When they created fund management firm Kaeté Investimentos in 2011, partners Luís Fernando Laranja and Otávio Ottoni had something clear in mind: they would focus on investments linked to natural resources and that would promote the regional development of areas like the North and Northeast regions, in a sustainable way.
Kaeté’s bet — in a way, also an attempt to set itself apart in this market — begins to show its first results. A venture that Mr. Laranja called “the largest fish farming project being implemented in the country” — and that has a fund managed by Kaeté among its partners — is expected to begin operation in October.
Kaeté is the manager of a fund for investment in sustainable companies in the Amazon launched in 2011 by the Brazilian Development Bank (BNDES), which holds 32% of capital in the Peixes da Amazônia project being set up in Rio Branco, Acre.
Kaeté, whose name means old-growth forest, was selected by BNDES to manage the R$ 100 million fund for investment in the so-called Legal Amazon. The area comprises the North region and the states of Mato Grosso and Maranhão. The largest shareholder in the FIP Empresas Sustentáveis na Amazônia, as the fund is called, is BNDES itself, and there are four other investors: Banco do Pará, the Acre Business Promotion Agency, Kaeté itself and a family group with operations in the Amazon.
Mr. Laranja says that the fund began to operate early last year. Since then, Kaeté prospected more than 130 companies. The target, he says, are the sectors of native or planted forests, renewable energy, agriculture, fish farming, sanitation and logistics.
To get money from this fund, investment has to meet sustainability criteria from the environmental and labor standpoints. And there are industries that are not eligible, such as tobacco and mining, he explains.

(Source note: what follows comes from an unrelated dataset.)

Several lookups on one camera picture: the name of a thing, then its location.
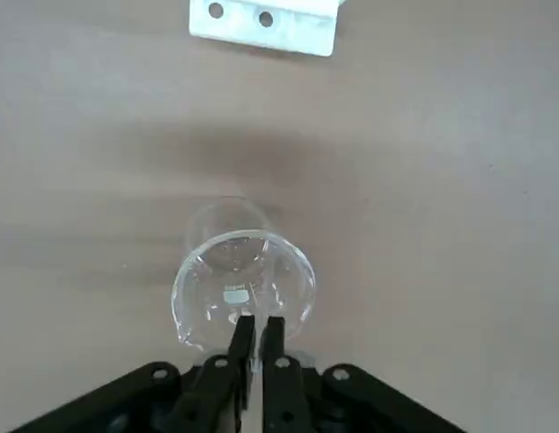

“Our goal is to focus on companies that generate regional development,” Mr. Laranja stresses. A veterinarian, he taught for ten years at the University of São Paulo. “We believe there is room for this type of investment,” adds Mr. Ottoni, a business manager who before Kaeté worked for Itaú BBA, McKinsey and BRZ Investimentos.
At Peixes da Amazônia, the fund managed by Kaeté made a R$ 15 million investment and is the largest shareholder. The total investment in the project — in the form of injections from partners and banking loans — was R$ 75 million. In addition to the BNDES fund, Peixes da Amazônia has as shareholders the Acre Business Promotion Agency, the Central Co-operative of Fish Farmers of Acre and a group of 18 local businesspeople.
Mr. Laranja says the venture is focused on the production of regional fishes, like pirarucu (or arapaima), spotted sorubim and tambaqui (or black pacu). The Rio Branco facilities, in a 65-hectare area, include center of reproduction, meal production and plant for processing the fishes.
The company will work in the integration system, as it happens in poultry production. “Partners will grow the fish. There are several types of integrated parties, since those originated from family farming to large producers,” he says. Among those that will grow the fishes there are 2,500 families linked to five local co-operatives and 100 to 200 larger producers. Peixes da Amazônia, Mr. Ottoni says, aims to produce 20,000 tonnes of fish a year.
Mr. Laranja says the goal is to serve the Amazonas, Acre and Rondônia markets, along with retailers and restaurants of the Southeast and South regions. But exporting fish produced in Rio Branco is also in the plans, Mr. Ottoni says.
The fish farming project aside, Kaeté also works in two other ventures. But in both cases the investments are still in the approval phase. The expectation, according to the Kaeté partners, is that this will happen in the second half.
One of them involves handling of native forest by a wood-processing company that already exists in Belém, Pará. The other project is for the implementation of a poultry and pork business in Brasileia, Acre. The state has not such type of operation and is currently supplied by chicken and pork meat produced in the South and Central-West regions.
The project includes integration with family agriculture, Mr. Laranja says. As in the agro-industries of other Brazilian regions, the plan is also to use the partnership system with farmers in the creation of poultry and swine.
In a first moment, the goal is the regional supply, but the intention is to reach also border areas with Peru and Bolívia, he says. And there are more ambitious plans for the project. The so-called Pacific route — bi-national road that connects the northwest of Brazil to the south coast of Peru through Acre — may enable exports of items produced in Brasileira to more distant regions, Mr. Laranja says.
Whereas some projects are in more advanced stage, Kaeté is also evaluating opportunities in segments including açaí, babassu and palm processing and in sanitation. Mr. Ottoni says Kaeté has five years to invest the BNDES fund money, counting from 2013. But given the scenario, the expectation is to complete the investments in a shorter timeframe, of three years.
“Always with the same focus,” Mr. Laranja says, Kaeté is also in the preliminary stage of considering new funds. And future investments of the asset manager may also have the Northeast region as destination. “The Northeast has potential. We are considering opportunities in animal protein,” he says.
Lack of local supply and income growth, which increases the consumption of proteins, explain Kaeté’s bet. One of the target industries is the dairy one, both in the North and in the Northeast. “The idea is to add value,” Mr. Laranja says.